Automated ECG Directs Patients With Acute MI to Cath Lab

Unrecognized MI Prevalent in Older Adults, Ups Mortality
Unrecognized MI Prevalent in Older Adults, Ups Mortality
Use of an automated electrocardiogram (ECG) to diagnose acute ST-segment elevation myocardial infarction (STEMI) activates the protocol for referral to the cardiac catheterization laboratory (CCL) and achieves timely intervention with balloon angioplasty.

(HealthDay News) – Use of an automated electrocardiogram (ECG) to diagnose acute ST-segment elevation myocardial infarction (STEMI) activates the protocol for referral to the cardiac catheterization laboratory (CCL) and achieves timely intervention with balloon angioplasty, according to a study published in the July 15 issue of The American Journal of Cardiology.

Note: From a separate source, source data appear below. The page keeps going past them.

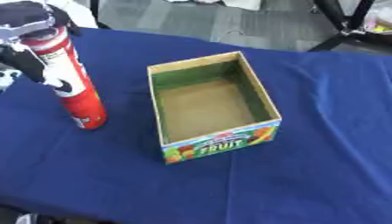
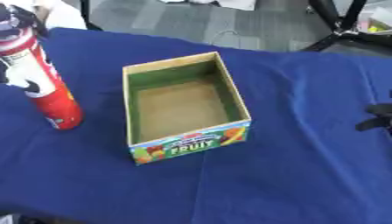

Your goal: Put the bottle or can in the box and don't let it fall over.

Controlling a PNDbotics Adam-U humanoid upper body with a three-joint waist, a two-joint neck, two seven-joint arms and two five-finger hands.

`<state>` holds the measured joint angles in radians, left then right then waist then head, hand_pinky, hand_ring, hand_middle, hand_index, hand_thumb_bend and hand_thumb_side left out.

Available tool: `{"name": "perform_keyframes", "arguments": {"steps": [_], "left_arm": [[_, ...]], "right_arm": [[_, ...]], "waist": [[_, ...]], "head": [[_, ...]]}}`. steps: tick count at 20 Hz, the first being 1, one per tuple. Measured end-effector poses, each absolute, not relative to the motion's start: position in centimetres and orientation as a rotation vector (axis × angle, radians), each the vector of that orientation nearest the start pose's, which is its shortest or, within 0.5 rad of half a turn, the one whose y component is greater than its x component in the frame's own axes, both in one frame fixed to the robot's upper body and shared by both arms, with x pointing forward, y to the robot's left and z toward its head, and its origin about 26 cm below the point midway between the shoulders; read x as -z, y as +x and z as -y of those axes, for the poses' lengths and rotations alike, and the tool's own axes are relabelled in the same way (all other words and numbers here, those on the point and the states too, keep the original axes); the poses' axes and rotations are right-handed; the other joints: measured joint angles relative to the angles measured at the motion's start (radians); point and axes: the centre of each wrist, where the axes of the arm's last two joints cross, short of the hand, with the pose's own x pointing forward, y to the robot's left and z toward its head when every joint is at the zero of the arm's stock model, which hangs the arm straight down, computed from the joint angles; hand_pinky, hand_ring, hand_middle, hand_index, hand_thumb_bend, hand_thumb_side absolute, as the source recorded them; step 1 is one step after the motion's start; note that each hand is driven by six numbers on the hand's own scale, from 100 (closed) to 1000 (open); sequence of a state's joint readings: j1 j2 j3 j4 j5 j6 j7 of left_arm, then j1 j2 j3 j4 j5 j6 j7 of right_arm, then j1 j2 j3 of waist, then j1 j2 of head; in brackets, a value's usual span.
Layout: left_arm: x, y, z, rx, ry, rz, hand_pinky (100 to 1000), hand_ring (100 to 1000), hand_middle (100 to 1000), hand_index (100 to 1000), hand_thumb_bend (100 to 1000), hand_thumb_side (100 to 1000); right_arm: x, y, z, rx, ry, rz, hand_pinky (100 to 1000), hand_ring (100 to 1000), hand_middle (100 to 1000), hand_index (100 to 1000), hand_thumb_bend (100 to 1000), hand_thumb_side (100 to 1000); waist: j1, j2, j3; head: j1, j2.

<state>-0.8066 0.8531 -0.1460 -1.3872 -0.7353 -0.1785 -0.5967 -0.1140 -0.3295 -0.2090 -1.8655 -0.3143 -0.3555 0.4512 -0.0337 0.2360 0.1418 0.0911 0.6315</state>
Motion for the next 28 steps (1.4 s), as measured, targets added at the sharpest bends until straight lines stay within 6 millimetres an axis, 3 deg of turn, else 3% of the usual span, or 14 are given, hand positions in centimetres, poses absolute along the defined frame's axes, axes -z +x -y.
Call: {"name": "perform_keyframes", "arguments": {"steps": [11, 16, 28], "left_arm": [[-31.1, 39.7, -35.6, 1.649, 1.14, 1.344, 100, 145, 198, 188, 529, 100], [-31.2, 39.7, -35.5, 1.667, 1.135, 1.348, 100, 100, 118, 156, 510, 100], [-31.9, 39.2, -33.4, 1.645, 1.075, 1.492, 100, 100, 100, 150, 447, 100]], "right_arm": [[-13.6, 28.6, 34.2, -0.509, 0.127, 2.325, 1000, 642, 713, 924, 100, 648], [-13.7, 28.6, 34.2, -0.507, 0.127, 2.326, 1000, 643, 713, 924, 100, 648], [-13.7, 28.5, 34.2, -0.492, 0.133, 2.332, 1000, 643, 712, 922, 100, 648]], "waist": [[0.001, 0.003, -0.004], [0.001, 0.003, -0.004], [-0.006, 0.002, 0.0]], "head": [[0.001, 0.0], [0.002, 0.002], [0.003, 0.017]]}}
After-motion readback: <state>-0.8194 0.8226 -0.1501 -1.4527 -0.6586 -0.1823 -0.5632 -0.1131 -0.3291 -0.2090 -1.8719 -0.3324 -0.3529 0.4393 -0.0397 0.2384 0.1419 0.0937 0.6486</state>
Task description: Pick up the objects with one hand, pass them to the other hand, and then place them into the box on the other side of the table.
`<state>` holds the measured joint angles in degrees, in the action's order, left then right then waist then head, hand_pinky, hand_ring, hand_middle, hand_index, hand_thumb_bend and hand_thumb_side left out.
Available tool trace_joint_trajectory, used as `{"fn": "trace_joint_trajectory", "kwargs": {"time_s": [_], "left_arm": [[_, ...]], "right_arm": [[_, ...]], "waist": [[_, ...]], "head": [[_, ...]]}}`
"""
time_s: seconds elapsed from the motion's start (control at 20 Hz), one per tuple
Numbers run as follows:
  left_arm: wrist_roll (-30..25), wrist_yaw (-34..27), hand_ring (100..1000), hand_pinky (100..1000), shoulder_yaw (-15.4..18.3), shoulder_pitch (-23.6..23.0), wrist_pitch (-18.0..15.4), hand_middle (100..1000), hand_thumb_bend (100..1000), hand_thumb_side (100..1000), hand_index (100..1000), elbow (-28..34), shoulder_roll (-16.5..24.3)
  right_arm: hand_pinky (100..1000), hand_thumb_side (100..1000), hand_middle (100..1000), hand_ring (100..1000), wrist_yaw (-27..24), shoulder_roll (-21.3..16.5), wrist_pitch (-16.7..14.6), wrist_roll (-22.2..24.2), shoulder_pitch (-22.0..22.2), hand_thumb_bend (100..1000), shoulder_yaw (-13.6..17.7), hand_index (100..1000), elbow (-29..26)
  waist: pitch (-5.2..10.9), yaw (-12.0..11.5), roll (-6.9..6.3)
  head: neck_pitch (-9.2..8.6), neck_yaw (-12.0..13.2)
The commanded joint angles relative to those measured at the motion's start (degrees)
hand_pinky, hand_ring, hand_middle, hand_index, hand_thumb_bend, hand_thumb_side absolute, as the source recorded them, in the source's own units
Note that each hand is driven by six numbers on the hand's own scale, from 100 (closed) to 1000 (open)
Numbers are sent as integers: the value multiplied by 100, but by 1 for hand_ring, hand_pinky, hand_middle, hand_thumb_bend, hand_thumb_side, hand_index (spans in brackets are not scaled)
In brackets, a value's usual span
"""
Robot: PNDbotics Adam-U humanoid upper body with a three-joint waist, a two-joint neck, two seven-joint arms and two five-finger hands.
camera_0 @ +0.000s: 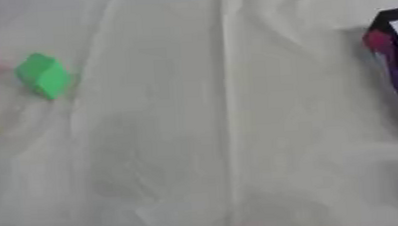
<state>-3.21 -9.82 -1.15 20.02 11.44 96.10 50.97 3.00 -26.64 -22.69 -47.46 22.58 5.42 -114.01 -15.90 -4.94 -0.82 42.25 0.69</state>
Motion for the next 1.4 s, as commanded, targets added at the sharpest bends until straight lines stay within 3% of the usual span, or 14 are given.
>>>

Brian J. Potter, MD, of the University of Montreal, and colleagues conducted a study from January 2010–2012 evaluating the performance of a novel system that relies on automated ECG alone to diagnose acute MI and immediately activate the CCL.

The researchers found that 136 of 155 activations (88%) were appropriate based on detection of ST-segment elevation and diagnosis of acute MI by the automated prehospital ECG. Of these, 128 patients received a final diagnosis of STEMI and eight patients had false-positive results. In almost all patients with STEMI (99%), a door-to-balloon time of <90 minutes was achieved with a high level of procedural success (94%) and low mortality rate (3%). Patients who experienced inappropriate activations for CCL had significantly greater rates of hypertension and coronary artery disease and significantly higher presenting heart rates compared with those who had ECG-appropriate activations. In about half of the cases, human error caused inappropriate activation, and machine error occurred in the other half.

“To the best of our knowledge, the present study is the first report of an automated in-the-field STEMI diagnosis and prehospital CCL activation system without paramedic or physician interpretation of the ECG before direct patient access to the CCL,” the authors write. “Our results have demonstrated that such a strategy is both feasible and safe and ensured a door-to-balloon time of <90 minutes for virtually all patients.”